Two innings after Bryce Harper clubbed a two-run home run in the first inning, the Nationals slugged back-to-back-to-back-to-back home runs, and five in six at-bats, in the third off Brewers right-hander Michael Blazek. The five home runs tied a major league record for an inning. It was the eighth time a club hit four straight homers and the first since the Arizona Diamondbacks pulled it off on Aug. 10, 2011. The Nationals franchise had never done it, going back to its Montreal days.

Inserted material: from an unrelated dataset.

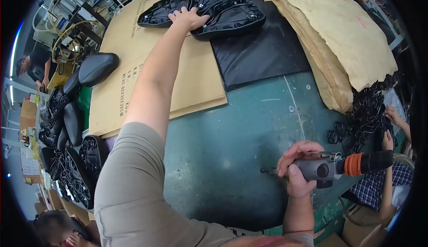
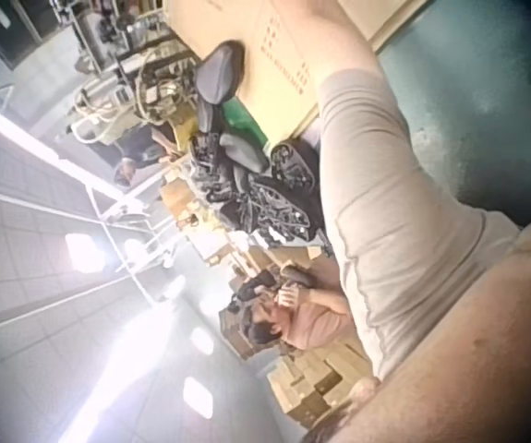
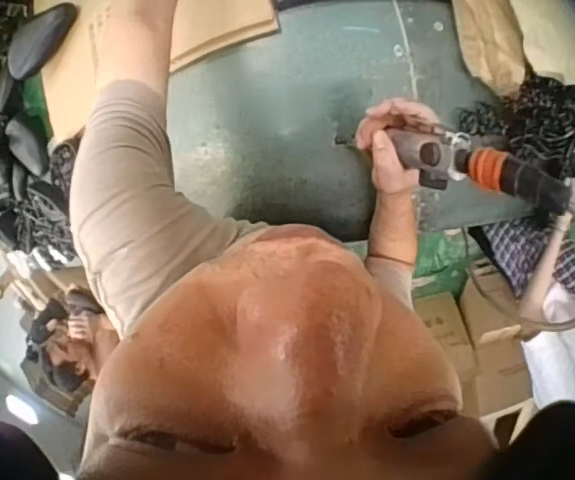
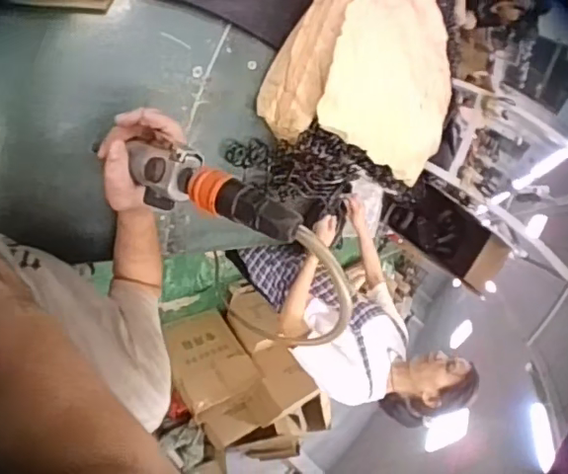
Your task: Assembling the underside of bicycle seats using a pneumatic screwdriver.
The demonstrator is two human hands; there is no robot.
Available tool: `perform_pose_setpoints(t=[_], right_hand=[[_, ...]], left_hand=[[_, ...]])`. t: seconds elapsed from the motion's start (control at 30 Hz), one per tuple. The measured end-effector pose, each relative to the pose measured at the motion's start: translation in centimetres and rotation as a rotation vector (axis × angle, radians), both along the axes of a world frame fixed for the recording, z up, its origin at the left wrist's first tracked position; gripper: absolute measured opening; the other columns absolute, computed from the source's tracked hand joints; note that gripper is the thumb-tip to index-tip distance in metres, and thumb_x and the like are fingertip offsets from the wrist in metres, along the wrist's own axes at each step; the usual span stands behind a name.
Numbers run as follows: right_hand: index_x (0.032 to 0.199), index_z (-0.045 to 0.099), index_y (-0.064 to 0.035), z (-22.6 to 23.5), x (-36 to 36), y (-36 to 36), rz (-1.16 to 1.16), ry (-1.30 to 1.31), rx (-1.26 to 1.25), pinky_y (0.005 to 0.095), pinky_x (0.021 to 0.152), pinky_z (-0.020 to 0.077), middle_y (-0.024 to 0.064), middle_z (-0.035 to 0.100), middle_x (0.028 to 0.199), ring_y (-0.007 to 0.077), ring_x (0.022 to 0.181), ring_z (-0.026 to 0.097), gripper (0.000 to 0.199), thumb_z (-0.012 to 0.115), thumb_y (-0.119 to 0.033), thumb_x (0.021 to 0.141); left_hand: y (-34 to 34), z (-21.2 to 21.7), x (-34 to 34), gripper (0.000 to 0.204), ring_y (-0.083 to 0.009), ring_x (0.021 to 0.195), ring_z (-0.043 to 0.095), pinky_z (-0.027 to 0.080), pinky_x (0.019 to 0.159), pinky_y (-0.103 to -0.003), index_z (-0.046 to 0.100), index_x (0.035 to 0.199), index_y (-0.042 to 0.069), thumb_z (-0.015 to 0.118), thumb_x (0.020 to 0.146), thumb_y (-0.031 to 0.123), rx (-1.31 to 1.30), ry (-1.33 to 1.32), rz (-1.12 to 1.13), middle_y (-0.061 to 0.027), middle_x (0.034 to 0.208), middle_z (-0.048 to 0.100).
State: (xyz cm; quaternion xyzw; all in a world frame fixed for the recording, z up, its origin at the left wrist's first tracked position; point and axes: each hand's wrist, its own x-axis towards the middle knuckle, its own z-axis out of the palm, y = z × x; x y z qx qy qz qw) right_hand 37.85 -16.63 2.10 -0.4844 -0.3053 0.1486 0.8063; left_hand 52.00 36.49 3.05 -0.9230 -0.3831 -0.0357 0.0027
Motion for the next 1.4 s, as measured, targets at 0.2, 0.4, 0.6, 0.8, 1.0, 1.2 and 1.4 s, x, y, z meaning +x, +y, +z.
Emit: perform_pose_setpoints(t=[0.2, 0.4, 0.6, 0.8, 1.0, 1.2, 1.4], right_hand=[[0.122, 0.047, -0.0014, 0.1, -0.6, 0.6, 0.026, 0.04, 0.049, 0.0291, 0.058, 0.0551, 0.0172, 0.063, 0.102, 0.0141, 0.063, 0.062, 0.04, 0.062, 0.007, 0.087], [0.118, 0.048, 0.0008, 1.2, -1.3, -0.1, -0.057, 0.025, -0.013, 0.0283, 0.059, 0.0547, 0.0149, 0.063, 0.101, 0.0142, 0.066, 0.063, 0.033, 0.059, 0.01, 0.088], [0.115, 0.051, 0.0036, 3.5, -6.7, -2.3, 0.011, 0.073, 0.02, 0.0279, 0.059, 0.054, 0.0146, 0.064, 0.097, 0.0149, 0.064, 0.064, 0.029, 0.06, 0.007, 0.088], [0.116, 0.052, 0.0047, 4.7, -12.0, -5.7, 0.029, 0.0, -0.018, 0.0282, 0.06, 0.0533, 0.0171, 0.064, 0.098, 0.0164, 0.063, 0.063, 0.029, 0.059, 0.007, 0.088], [0.121, 0.052, 0.0042, 3.1, -13.6, -8.2, 0.009, -0.058, -0.153, 0.0275, 0.063, 0.0535, 0.0166, 0.063, 0.103, 0.0151, 0.067, 0.064, 0.034, 0.059, 0.008, 0.089], [0.127, 0.051, 0.0042, 2.2, -13.5, -8.5, 0.11, -0.101, -0.22, 0.0291, 0.068, 0.0547, 0.0166, 0.063, 0.107, 0.0159, 0.073, 0.065, 0.043, 0.062, 0.009, 0.087], [0.129, 0.051, 0.0042, 1.7, -13.5, -7.1, 0.177, -0.186, -0.198, 0.0318, 0.07, 0.0548, 0.0169, 0.063, 0.11, 0.0169, 0.075, 0.065, 0.042, 0.066, 0.005, 0.089]], left_hand=[[-7.1, -0.3, -5.3, 0.086, -0.0498, 0.144, 0.037, 0.024, 0.118, -0.061, 0.056, 0.146, 0.011, 0.056, 0.085, 0.071, 0.003, -0.029, 0.029, -0.0274, 0.154, 0.042], [-24.3, -0.7, -16.2, 0.078, -0.0528, 0.122, 0.048, 0.034, 0.106, -0.06, 0.065, 0.126, 0.002, 0.065, 0.082, 0.065, 0.082, -0.201, -0.064, -0.0315, 0.129, 0.054], [-39.4, 0.8, -24.8, 0.074, -0.0527, 0.119, 0.056, 0.043, 0.098, -0.06, 0.06, 0.13, 0.003, 0.07, 0.086, 0.061, 0.106, -0.06, -0.072, -0.0294, 0.128, 0.056], [-46.3, 0.2, -30.0, 0.077, -0.0519, 0.126, 0.056, 0.055, 0.09, -0.056, 0.054, 0.137, -0.002, 0.077, 0.083, 0.049, -0.028, -0.069, -0.166, -0.0303, 0.131, 0.059], [-50.1, -2.1, -41.2, 0.073, -0.048, 0.139, 0.042, 0.04, 0.107, -0.063, 0.056, 0.137, 0.003, 0.079, 0.08, 0.043, 0.207, -0.126, -0.498, -0.0248, 0.149, 0.049], [-46.3, -4.4, -53.3, 0.059, -0.0327, 0.105, 0.061, 0.052, 0.091, -0.049, 0.056, 0.131, 0.0, 0.076, 0.088, 0.034, -0.441, -0.441, -0.521, -0.0198, 0.13, 0.06], [-38.2, -4.7, -50.6, 0.061, -0.0287, 0.086, 0.073, 0.062, 0.073, -0.038, 0.037, 0.131, -0.006, 0.069, 0.099, 0.035, -1.444, -0.92, 0.347, -0.0214, 0.109, 0.064]])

“I don’t think I’ve ever seen that,” Nationals Manager Dusty Baker said. “I’ve seen back-to-back-to-back, but not four in a row. It’s like you almost can’t believe it.”
Brian Goodwin sparked the frenzy with a two-run homer after Max Scherzer led the inning off with a walk. Then Wilmer Difo, Harper and Ryan Zimmerman each smacked solo shots. Zimmerman said he didn’t feel any pressure to sustain the run because he didn’t realize the Nationals had hit four straight home runs until he got to the dugout.
“I looked over at Goody and I went, ‘Is that four home runs in a row?’ ” Zimmerman said. “I don’t know. I was just watching everyone hit home runs. I’m just glad I put a good swing. On my first bat, I struck out on three pitches. It was a good way to turn it around.”
Daniel Murphy then finally ended the streak with a flyout, which prompted playful boos.
“People, like us, are greedy, I guess,” Baker said.
Anthony Rendon put them back on track with another solo blast to give Washington an 8-0 lead. Blazek then exited after becoming the ninth pitcher since 1913 to give up six home runs in a game and the first since 2010.
The Nationals settled on the five in the third inning but were not done. Zimmerman and Jose Lobaton added home runs off relief pitcher Wily Peralta in the fourth to spike the lead to 15-1 and the home run total to eight. Zimmerman’s home run was the 237th of his career, tying him with Frank Howard for the most in Washington baseball history. The eight home runs are the most the Nationals have hit since moving to Washington in 2005 and tied for the franchise record the Expos set in 1978.
“We got a lineup that could possibly do some special things,” Harper said. “With the guys we have in this lineup right now, anything can happen.”
The Nationals were held without a home run the rest of the way, which allowed attention to shift to the pigeon. The bird, now an internet sensation, stayed situated behind the home plate cutout just above the Nationals’ Curly W logo, where it had been roaming from the start of the game. It briefly moved to the infield grass parallel to the pitcher’s mound but returned to its familiar territory soon after. The masses rejoiced.